[Records provided]
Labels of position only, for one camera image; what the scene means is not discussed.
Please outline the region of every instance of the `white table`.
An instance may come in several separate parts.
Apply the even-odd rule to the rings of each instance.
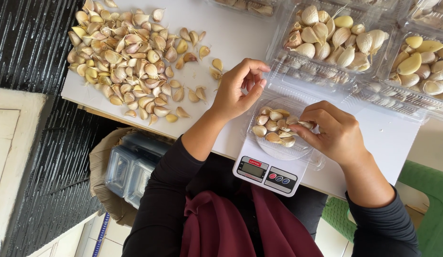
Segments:
[[[193,90],[198,85],[206,86],[208,102],[191,103],[187,97],[188,90],[186,90],[184,100],[180,103],[171,101],[169,108],[175,110],[176,107],[182,106],[193,118],[179,119],[174,124],[160,119],[150,126],[150,130],[173,138],[179,137],[188,130],[213,103],[217,82],[209,75],[208,67],[212,60],[220,58],[225,70],[231,69],[245,57],[264,60],[277,27],[276,23],[264,22],[250,15],[241,15],[209,6],[202,0],[162,0],[160,6],[156,6],[156,2],[151,0],[142,1],[140,4],[133,0],[123,0],[117,1],[117,4],[124,11],[141,8],[145,13],[150,13],[157,7],[166,7],[161,24],[168,25],[170,33],[178,34],[183,26],[189,30],[196,30],[198,33],[207,32],[201,44],[212,46],[210,55],[198,63],[187,63],[182,70],[176,70],[173,66],[175,73],[173,79],[177,79],[185,87]],[[199,48],[193,50],[190,46],[189,50],[198,53]],[[62,97],[138,126],[148,127],[148,120],[123,116],[128,110],[126,105],[121,107],[112,105],[100,91],[93,87],[84,87],[83,84],[82,77],[68,72],[61,93]],[[339,105],[339,107],[351,112],[344,105]],[[377,107],[369,105],[355,112],[367,149],[374,155],[388,182],[395,184],[419,125],[384,114],[385,111],[378,112]],[[236,159],[241,149],[242,135],[245,133],[247,120],[250,117],[251,114],[246,113],[230,121],[218,136],[213,151]],[[345,198],[344,175],[340,167],[329,159],[322,170],[318,172],[307,170],[302,183],[327,194]]]

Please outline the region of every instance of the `person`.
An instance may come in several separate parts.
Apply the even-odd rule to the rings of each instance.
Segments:
[[[269,71],[261,61],[244,59],[223,75],[211,108],[152,173],[123,256],[322,256],[314,239],[327,195],[305,186],[291,198],[275,195],[235,178],[233,161],[210,154],[223,126],[261,96]],[[344,172],[357,223],[352,256],[420,256],[411,219],[365,148],[355,117],[323,101],[306,107],[300,119],[315,122],[322,133],[299,125],[291,130]]]

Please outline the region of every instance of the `green plastic chair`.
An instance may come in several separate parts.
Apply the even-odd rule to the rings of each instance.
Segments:
[[[429,209],[417,230],[419,249],[424,257],[443,257],[443,172],[406,161],[398,181],[426,194]],[[349,204],[331,198],[322,218],[353,243],[356,224],[348,219]]]

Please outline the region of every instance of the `person's left hand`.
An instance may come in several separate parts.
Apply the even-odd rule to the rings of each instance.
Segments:
[[[264,62],[245,58],[223,75],[211,111],[225,122],[246,112],[263,93],[263,72],[269,71]],[[245,88],[247,95],[241,91]]]

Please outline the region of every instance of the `maroon hijab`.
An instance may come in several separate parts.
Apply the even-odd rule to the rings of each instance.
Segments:
[[[251,185],[266,257],[323,257],[304,225],[269,190]],[[187,198],[180,257],[254,257],[241,214],[212,191]]]

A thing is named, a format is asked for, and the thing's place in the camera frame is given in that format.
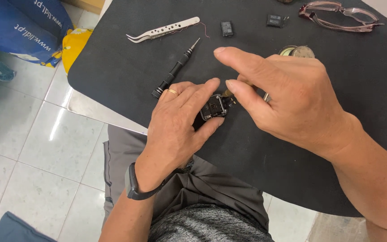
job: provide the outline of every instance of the pink eyeglass frame
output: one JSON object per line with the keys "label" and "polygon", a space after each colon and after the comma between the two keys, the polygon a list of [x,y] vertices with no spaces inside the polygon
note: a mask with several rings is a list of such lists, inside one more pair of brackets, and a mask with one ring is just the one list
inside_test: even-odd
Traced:
{"label": "pink eyeglass frame", "polygon": [[[307,13],[308,10],[313,10],[313,9],[334,11],[334,12],[340,11],[342,14],[349,16],[355,19],[356,21],[362,23],[362,25],[347,27],[347,26],[332,24],[325,20],[319,19],[316,13],[314,12]],[[365,14],[368,17],[370,17],[372,20],[366,22],[361,19],[358,19],[357,17],[353,16],[353,14],[355,13]],[[334,30],[343,30],[343,31],[349,31],[349,32],[371,32],[375,26],[384,25],[381,23],[377,23],[378,17],[367,10],[360,9],[360,8],[343,8],[341,6],[341,3],[334,2],[334,1],[316,1],[311,3],[306,3],[298,11],[298,16],[305,19],[311,19],[316,24],[325,28],[330,28]]]}

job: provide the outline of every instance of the heather gray shirt
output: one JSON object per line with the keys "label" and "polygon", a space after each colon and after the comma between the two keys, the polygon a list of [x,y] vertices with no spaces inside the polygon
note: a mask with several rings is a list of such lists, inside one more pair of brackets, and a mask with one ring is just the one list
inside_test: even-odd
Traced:
{"label": "heather gray shirt", "polygon": [[264,241],[271,235],[253,217],[214,204],[195,204],[153,221],[151,242]]}

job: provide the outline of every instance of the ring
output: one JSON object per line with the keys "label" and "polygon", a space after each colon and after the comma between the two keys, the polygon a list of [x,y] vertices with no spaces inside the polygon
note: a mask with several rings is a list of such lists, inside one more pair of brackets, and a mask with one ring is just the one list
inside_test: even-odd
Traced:
{"label": "ring", "polygon": [[174,93],[174,94],[177,95],[177,96],[179,95],[179,94],[178,94],[175,90],[173,90],[173,89],[168,89],[168,91],[171,92],[171,93]]}

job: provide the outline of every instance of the tweezers
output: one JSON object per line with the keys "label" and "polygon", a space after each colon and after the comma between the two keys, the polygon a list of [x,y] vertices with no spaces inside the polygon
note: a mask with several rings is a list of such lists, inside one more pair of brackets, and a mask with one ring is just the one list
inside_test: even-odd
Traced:
{"label": "tweezers", "polygon": [[186,20],[183,20],[181,22],[177,22],[177,23],[174,23],[171,25],[166,25],[166,26],[162,26],[162,27],[159,27],[159,28],[156,28],[153,30],[149,30],[138,37],[132,37],[129,35],[126,35],[126,36],[128,36],[128,40],[130,40],[134,43],[139,43],[139,42],[145,41],[145,40],[153,40],[154,38],[158,38],[158,37],[164,36],[166,34],[173,33],[177,30],[180,30],[182,28],[186,28],[188,26],[197,24],[199,22],[200,22],[200,19],[198,17],[193,17],[191,19],[186,19]]}

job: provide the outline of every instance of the lidl bag
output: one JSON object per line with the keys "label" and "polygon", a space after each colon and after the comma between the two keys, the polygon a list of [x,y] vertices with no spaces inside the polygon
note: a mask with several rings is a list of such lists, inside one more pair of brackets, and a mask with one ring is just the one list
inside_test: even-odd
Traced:
{"label": "lidl bag", "polygon": [[0,0],[0,50],[56,66],[73,24],[59,0]]}

[Required work] Collect each line of the entries that has the word "Please", copying it in full.

[Answer section]
Please outline the region of every instance of the `white table`.
Please outline the region of every instance of the `person`.
Please outline the region of every instance of the `green plastic chair`.
Please outline the region of every instance of the `person's left hand`.
Please outline the region of every instance of the `maroon hijab`.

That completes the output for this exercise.